The Third Circuit disagreed in part. While it affirmed the dismissal of the § 1692e(5) & (13) because Defendants fully complied with FRCP 45 as it related to the location of the examination and the method of recording, the Circuit Court reversed the District Court’s holding that the Bankruptcy Code precluded Plaintiff’s FDCPA claims, stating that the proper inquiry was whether a direct conflict existed between the Bankruptcy Code and the FDCPA or whether both can be enforced. In the case of the § 1692e(11) claim,  a direct conflict did exist because to insert the mini-Miranda warning on the Notice would be in direct conflict with the Bankruptcy Code. The Circuit Court did conclude that there was no conflict between the Defendants’ ability to comply with FRBP 9016 and FRCP 45 and the FDCPA, when it failed to send the subpoena to the Plaintiffs directly and when it failed to include the full text of the subpoena. As to those claims, the Circuit Court reversed, and the remainder of the case was remanded to determine whether the FDCPA was in fact violated.

Simon II

Returning to the District Court, both the law firm and the Plaintiffs moved for summary judgment on the remaining issues. FIA moved for summary judgment that is was not a debt collector, which was granted.  As to the issue of the failure to serve the Plaintiffs at their home address, the District Court found persuasive the line of case which read a materiality requirement inherent in the FDCPA’s prohibition on false, deceptive and misleading collection practices.  The Court stated that the “FDCPA is ‘designed to provide information that helps consumers chose intelligently and by definition, immaterial information neither contributes to that objective (if the statement is correct) nor undermines it (if the statement is incorrect).”
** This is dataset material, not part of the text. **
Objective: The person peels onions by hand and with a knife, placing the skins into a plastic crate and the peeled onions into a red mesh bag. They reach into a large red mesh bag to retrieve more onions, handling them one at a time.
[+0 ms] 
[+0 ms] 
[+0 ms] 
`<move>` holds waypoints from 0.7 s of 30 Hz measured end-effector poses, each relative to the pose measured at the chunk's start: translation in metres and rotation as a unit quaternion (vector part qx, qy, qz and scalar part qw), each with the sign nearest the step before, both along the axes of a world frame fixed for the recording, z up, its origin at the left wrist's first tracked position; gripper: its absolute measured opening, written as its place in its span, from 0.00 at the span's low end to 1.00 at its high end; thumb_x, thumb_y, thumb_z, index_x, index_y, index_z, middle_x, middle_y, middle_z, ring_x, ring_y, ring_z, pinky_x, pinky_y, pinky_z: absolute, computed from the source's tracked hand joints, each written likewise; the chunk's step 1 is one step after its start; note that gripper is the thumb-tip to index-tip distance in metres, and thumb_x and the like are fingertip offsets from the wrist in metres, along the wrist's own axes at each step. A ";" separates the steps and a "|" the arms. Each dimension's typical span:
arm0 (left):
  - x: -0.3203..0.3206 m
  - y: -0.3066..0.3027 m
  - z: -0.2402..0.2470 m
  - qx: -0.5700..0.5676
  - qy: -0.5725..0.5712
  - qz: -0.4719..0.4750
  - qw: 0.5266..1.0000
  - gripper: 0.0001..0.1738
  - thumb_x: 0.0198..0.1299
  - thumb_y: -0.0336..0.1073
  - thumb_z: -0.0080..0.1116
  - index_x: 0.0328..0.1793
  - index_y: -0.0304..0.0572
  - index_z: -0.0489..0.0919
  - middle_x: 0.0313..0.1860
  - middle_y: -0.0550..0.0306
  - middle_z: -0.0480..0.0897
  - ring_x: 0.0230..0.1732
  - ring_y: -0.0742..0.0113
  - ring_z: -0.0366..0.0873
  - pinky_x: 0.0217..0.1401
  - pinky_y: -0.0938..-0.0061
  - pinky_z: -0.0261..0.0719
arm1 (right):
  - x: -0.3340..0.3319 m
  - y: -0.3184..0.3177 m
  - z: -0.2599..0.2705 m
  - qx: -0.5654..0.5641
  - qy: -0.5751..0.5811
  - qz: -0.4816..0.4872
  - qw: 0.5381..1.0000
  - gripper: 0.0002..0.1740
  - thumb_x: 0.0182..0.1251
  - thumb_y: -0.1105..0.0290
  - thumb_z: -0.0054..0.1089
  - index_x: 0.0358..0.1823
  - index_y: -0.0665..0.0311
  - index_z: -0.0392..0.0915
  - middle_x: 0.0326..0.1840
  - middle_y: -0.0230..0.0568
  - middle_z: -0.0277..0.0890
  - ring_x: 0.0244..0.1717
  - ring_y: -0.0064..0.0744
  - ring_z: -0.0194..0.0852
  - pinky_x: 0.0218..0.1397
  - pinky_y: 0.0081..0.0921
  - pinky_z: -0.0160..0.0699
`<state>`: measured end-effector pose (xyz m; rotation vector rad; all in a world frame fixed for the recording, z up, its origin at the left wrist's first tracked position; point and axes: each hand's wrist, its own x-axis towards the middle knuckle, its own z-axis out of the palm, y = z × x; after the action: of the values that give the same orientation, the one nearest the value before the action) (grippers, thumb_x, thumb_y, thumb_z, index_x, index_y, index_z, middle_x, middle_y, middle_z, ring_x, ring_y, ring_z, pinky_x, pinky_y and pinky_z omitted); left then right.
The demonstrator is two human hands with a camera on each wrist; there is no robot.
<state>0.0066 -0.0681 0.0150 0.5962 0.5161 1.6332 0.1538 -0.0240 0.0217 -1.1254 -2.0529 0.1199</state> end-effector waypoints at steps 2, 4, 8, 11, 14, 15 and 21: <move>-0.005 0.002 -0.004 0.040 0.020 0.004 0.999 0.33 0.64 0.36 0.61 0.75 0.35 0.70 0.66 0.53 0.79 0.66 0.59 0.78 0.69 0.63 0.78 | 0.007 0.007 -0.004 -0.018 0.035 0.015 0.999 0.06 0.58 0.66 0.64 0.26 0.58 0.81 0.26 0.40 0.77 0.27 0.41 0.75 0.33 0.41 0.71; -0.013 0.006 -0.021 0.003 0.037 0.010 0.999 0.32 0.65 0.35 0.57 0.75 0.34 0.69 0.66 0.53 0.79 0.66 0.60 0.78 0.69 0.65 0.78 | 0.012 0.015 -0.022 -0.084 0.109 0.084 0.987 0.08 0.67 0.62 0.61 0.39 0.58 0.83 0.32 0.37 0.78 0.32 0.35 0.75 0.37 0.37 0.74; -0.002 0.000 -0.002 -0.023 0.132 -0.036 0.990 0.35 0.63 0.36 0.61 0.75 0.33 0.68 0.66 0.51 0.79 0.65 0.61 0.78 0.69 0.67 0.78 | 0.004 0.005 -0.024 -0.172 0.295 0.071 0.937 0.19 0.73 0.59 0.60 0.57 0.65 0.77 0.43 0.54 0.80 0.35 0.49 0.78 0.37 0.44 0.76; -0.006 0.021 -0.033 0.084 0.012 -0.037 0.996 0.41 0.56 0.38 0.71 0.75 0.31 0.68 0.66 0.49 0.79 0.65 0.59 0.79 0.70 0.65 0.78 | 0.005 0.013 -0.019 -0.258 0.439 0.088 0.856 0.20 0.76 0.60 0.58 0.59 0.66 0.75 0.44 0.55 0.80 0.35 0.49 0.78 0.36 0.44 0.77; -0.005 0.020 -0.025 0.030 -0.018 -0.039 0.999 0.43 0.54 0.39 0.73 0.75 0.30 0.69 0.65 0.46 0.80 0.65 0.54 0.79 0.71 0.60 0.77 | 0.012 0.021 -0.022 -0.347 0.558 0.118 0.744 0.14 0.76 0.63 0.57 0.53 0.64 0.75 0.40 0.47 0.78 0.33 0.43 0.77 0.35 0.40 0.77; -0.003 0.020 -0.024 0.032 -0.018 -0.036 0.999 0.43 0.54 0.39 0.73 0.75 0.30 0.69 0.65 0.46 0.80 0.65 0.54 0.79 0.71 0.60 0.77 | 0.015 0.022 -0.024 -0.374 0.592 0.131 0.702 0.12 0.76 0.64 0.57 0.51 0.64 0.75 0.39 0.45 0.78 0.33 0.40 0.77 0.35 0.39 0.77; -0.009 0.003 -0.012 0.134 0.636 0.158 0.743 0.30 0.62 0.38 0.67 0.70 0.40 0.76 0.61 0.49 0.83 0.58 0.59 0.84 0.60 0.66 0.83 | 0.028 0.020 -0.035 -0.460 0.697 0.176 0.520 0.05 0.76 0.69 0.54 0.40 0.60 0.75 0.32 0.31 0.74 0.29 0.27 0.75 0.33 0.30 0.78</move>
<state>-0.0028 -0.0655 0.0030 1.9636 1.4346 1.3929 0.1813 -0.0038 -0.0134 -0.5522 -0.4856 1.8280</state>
Further, the Court found that, although the subpoena did not comply with FRCP 45, whether that failure amounted to a false or deceptive act must be decided by the “competent attorney standard.” Under the circumstances, since the communication only went to the attorney, the Plaintiffs were fully protected and the attorney was not otherwise deceived by the communication. Summary judgment was granted to the law firm. Plaintiffs appealed again to the Third Circuit.

By the time of the second appeal, Jensen v. Pressler & Pressler had been decided by the Third Circuit and incorporated the requirement that a false statement be material to be actionable. Adopting the logic of Jensen, the Third Circuit affirmed that the false statements in the subpoena were not material, although the court declined to adopt the “competent attorney standard.”  The court found that while the subpoenas did not set forth the text verbatim, they did not contradict them in any way which would mislead the least sophisticated consumer.

There are several take-aways from Simon.

First and foremost, some of the simplest arguments are the best. Granted had it not been for Jensen, Simon II may have been more difficult, but you get the sense from the Judge’s opinion that Plaintiffs’ claims of undeniable deception simply did not hold water. Practicality finally won the day in Simon. While some of the Third Circuit’s holdings regarding preclusion have been successful for subsequent cases at the District Court level, especially Torres v. Cavalry, which is currently pending on Plaintiffs’ appeal, one wonders whether Simon had to even address the preclusion issue at all. As Simon I found, even if the claims were not precluded, the complaint on its face still failed to state a claim. Kudos to the Weinstein Firm and FIA for fighting the good fight.